Die Schließung der Zeltstadt erfolgt, obwohl die Zahl der Obdachlosen in der Stadt weiterhin hoch ist. Viele Betroffene sind besorgt, dass sie in den kommenden Wochen und Monaten keine adäquate Unterstützung erhalten werden. Die Stadt hat zwar versprochen, mehr Wohnraum zu schaffen, jedoch sind konkrete Maßnahmen noch nicht bekannt.

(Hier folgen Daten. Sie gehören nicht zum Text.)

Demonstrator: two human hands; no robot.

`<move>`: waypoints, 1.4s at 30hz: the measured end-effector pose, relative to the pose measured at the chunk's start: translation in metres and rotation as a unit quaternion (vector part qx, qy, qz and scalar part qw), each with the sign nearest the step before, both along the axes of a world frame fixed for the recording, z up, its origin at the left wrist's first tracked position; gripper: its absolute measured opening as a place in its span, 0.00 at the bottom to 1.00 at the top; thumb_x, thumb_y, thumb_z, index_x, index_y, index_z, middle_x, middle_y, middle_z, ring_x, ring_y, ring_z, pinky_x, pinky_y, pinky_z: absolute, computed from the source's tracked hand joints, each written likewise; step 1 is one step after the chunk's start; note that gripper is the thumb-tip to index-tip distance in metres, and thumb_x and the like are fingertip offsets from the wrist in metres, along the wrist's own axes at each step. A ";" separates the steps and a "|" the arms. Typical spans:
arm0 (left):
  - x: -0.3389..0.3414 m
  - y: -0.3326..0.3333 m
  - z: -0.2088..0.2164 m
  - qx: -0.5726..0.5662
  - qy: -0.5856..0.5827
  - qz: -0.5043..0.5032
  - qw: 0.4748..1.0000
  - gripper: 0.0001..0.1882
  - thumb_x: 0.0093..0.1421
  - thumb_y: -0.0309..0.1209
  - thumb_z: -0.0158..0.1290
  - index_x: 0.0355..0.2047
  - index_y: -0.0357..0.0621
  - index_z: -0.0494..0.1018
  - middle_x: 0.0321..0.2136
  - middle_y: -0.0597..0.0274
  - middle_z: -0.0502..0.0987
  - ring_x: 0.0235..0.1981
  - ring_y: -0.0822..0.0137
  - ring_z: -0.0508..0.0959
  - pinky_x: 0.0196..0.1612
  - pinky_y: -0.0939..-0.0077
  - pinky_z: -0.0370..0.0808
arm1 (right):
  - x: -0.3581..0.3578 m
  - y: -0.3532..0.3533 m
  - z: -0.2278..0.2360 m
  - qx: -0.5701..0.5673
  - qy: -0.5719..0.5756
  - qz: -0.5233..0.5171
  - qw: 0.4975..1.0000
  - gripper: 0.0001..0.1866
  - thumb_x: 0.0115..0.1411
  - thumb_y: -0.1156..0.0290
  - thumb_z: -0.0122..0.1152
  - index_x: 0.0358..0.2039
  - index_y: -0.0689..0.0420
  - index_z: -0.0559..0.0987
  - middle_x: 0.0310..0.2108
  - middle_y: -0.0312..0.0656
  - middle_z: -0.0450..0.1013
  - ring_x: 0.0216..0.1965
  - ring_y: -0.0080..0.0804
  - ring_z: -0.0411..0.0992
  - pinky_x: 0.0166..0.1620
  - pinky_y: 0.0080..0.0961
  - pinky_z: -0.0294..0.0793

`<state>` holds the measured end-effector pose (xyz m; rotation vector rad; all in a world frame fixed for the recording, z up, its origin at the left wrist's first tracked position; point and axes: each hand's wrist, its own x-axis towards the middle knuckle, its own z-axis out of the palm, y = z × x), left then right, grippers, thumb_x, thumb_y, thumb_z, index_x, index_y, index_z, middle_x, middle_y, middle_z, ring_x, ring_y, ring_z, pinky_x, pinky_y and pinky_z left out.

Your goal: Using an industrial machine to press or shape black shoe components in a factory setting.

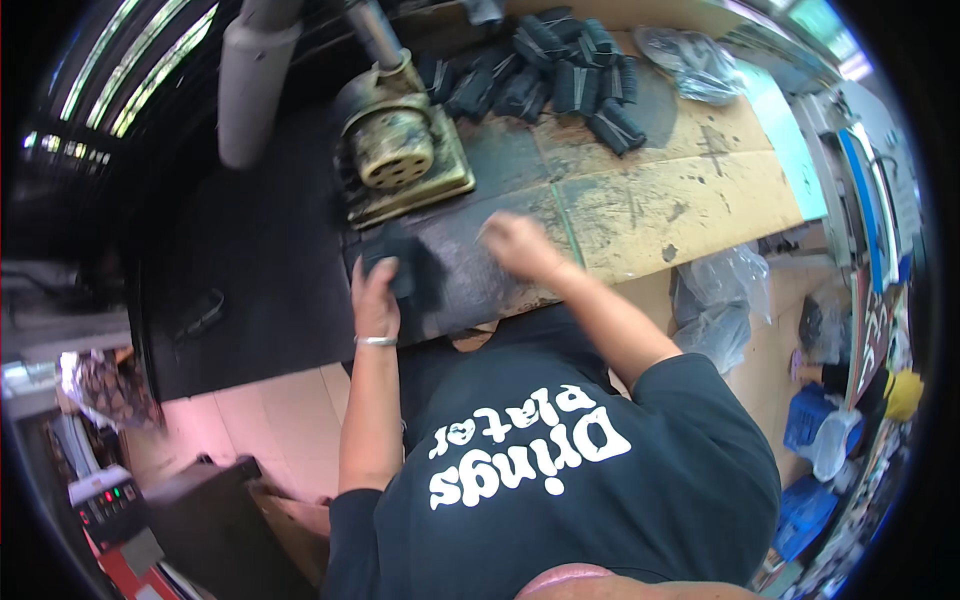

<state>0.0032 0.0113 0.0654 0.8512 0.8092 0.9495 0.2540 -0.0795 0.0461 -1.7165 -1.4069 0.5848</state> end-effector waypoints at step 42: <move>0.018 -0.034 -0.026 0.589 0.345 -0.102 0.724 0.51 0.26 0.28 0.71 0.56 0.43 0.63 0.55 0.56 0.69 0.60 0.52 0.66 0.63 0.54 0.63 | 0.005 0.042 0.059 -0.124 0.479 0.053 0.867 0.23 0.61 0.78 0.55 0.58 0.65 0.72 0.41 0.45 0.78 0.40 0.32 0.80 0.46 0.24 0.80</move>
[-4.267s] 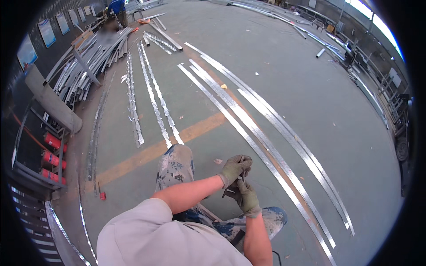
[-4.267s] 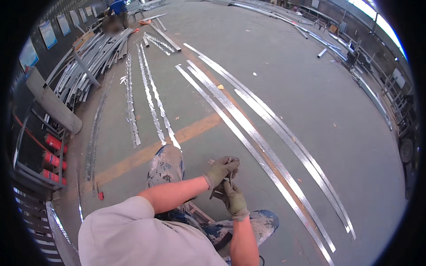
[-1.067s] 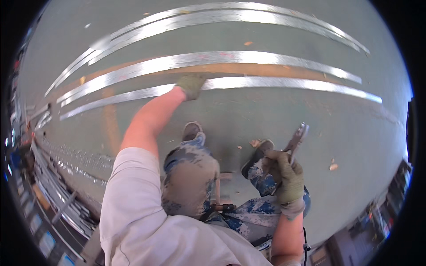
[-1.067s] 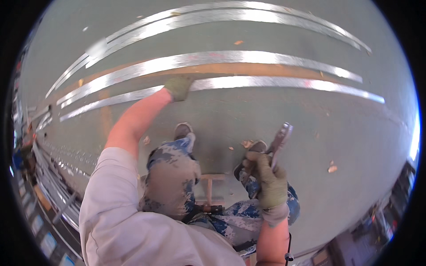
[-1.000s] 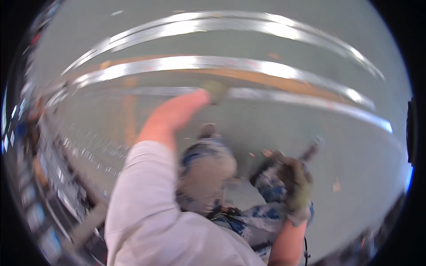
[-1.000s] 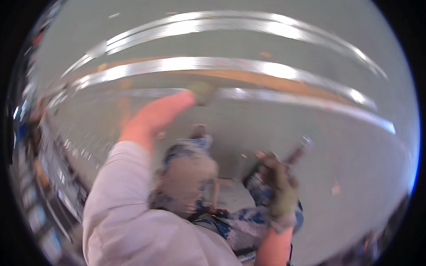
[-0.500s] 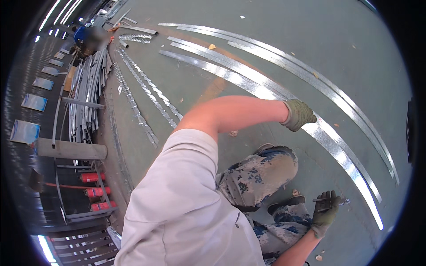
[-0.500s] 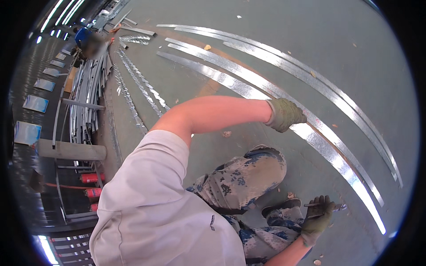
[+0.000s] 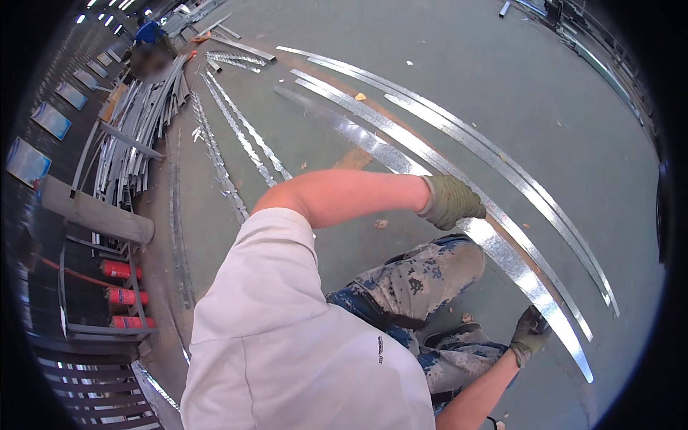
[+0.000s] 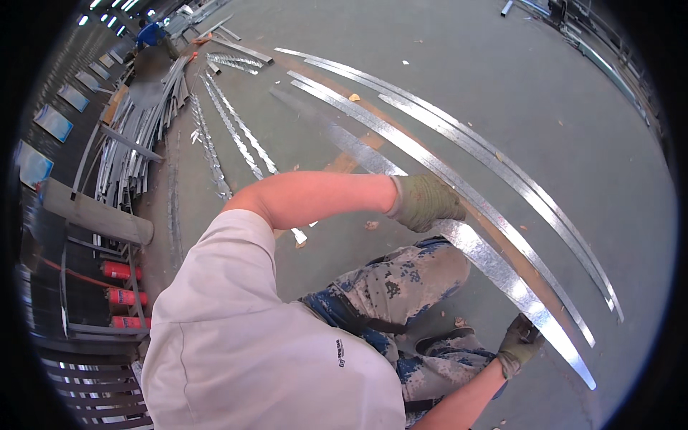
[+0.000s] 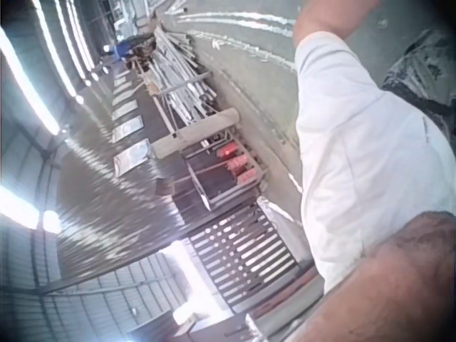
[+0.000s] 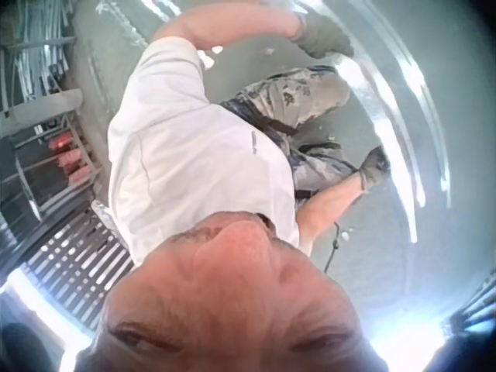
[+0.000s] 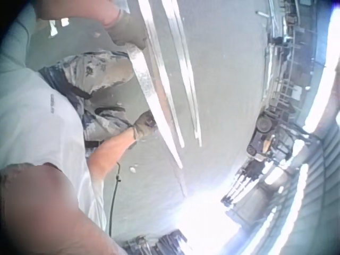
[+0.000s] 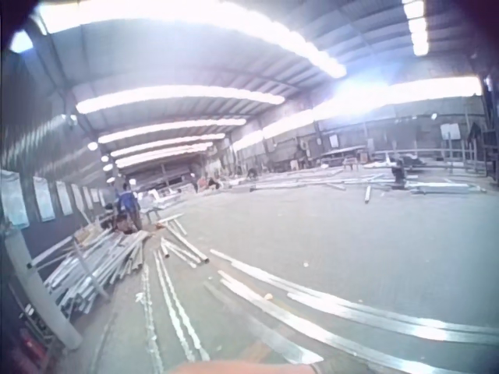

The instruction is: The person puts on gloves, picks up a metal strip, and uses pliers to cut the strip into smaller pieces. The person repeats this process with several metal strips, placing the cut pieces on the floor.

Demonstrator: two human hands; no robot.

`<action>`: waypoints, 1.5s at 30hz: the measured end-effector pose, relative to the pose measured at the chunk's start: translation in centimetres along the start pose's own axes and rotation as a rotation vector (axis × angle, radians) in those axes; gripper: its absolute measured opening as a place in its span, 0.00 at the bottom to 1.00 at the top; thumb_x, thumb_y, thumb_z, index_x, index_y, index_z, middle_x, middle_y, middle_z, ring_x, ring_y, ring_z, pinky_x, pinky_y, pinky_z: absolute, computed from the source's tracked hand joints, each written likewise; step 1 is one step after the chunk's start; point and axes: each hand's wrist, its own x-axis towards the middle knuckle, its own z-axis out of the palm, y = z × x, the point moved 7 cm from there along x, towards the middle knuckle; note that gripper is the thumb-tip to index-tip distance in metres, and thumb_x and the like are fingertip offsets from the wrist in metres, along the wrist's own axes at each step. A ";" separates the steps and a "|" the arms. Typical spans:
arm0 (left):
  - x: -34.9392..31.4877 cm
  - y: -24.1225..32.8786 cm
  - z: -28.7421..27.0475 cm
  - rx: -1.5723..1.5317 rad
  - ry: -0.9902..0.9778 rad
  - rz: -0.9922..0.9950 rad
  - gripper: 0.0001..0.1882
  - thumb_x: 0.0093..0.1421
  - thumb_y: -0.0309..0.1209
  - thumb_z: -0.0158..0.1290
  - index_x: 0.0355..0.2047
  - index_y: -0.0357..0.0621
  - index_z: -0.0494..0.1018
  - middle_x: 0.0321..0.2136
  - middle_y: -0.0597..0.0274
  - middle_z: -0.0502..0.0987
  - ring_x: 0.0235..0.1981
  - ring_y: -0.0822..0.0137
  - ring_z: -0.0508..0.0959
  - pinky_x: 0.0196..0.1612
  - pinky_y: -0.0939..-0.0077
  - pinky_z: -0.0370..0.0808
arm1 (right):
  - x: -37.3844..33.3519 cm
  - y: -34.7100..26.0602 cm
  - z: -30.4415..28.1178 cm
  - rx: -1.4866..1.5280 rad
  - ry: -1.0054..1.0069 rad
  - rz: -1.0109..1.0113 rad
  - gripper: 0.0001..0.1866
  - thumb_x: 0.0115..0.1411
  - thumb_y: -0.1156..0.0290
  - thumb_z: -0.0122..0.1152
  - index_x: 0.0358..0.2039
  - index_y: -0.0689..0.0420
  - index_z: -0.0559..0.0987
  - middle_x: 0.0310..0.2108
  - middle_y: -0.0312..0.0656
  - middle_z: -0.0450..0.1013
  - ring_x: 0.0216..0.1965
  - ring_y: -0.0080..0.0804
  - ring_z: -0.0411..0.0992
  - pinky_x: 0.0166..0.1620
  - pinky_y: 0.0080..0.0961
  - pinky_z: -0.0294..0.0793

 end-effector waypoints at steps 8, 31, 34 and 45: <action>-4.2 2.0 -2.1 0.064 -0.012 -0.035 0.30 0.52 0.25 0.59 0.58 0.50 0.74 0.50 0.53 0.79 0.54 0.49 0.79 0.55 0.55 0.77 | 2.6 -3.0 -2.9 0.220 -0.050 -0.091 0.16 0.66 0.65 0.62 0.48 0.64 0.79 0.45 0.49 0.78 0.50 0.47 0.76 0.60 0.56 0.73; -6.4 -7.2 3.0 0.093 0.027 -0.266 0.29 0.51 0.23 0.57 0.56 0.50 0.72 0.49 0.56 0.79 0.54 0.52 0.78 0.57 0.56 0.74 | -12.4 0.1 6.1 -0.126 -0.878 -0.049 0.20 0.73 0.63 0.55 0.58 0.63 0.75 0.59 0.50 0.75 0.59 0.42 0.74 0.57 0.43 0.76; -7.7 -7.0 4.0 0.133 0.093 -0.268 0.37 0.54 0.24 0.55 0.67 0.49 0.65 0.52 0.56 0.78 0.58 0.53 0.76 0.63 0.56 0.69 | -14.6 1.2 6.5 -0.134 -0.815 -0.040 0.19 0.74 0.62 0.54 0.58 0.62 0.76 0.58 0.49 0.76 0.58 0.41 0.74 0.55 0.42 0.76; -2.9 8.5 2.7 0.114 0.447 0.005 0.36 0.68 0.51 0.51 0.70 0.44 0.61 0.66 0.49 0.66 0.71 0.48 0.62 0.73 0.48 0.56 | -19.0 7.0 8.3 -0.257 -0.848 0.087 0.18 0.73 0.57 0.56 0.52 0.58 0.80 0.51 0.44 0.80 0.54 0.38 0.76 0.60 0.40 0.73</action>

Vertreter von Hilfsorganisationen appellieren an die Stadtverwaltung, schnellstmöglich Lösungen zu finden, um die am stärksten gefährdeten Bürger zu schützen. Die Schließung der Zeltstadt könnte gravierende Auswirkungen auf die Lebenssituation der Obdachlosen in Frankfurt haben, insbesondere in der Übergangszeit zum Sommer.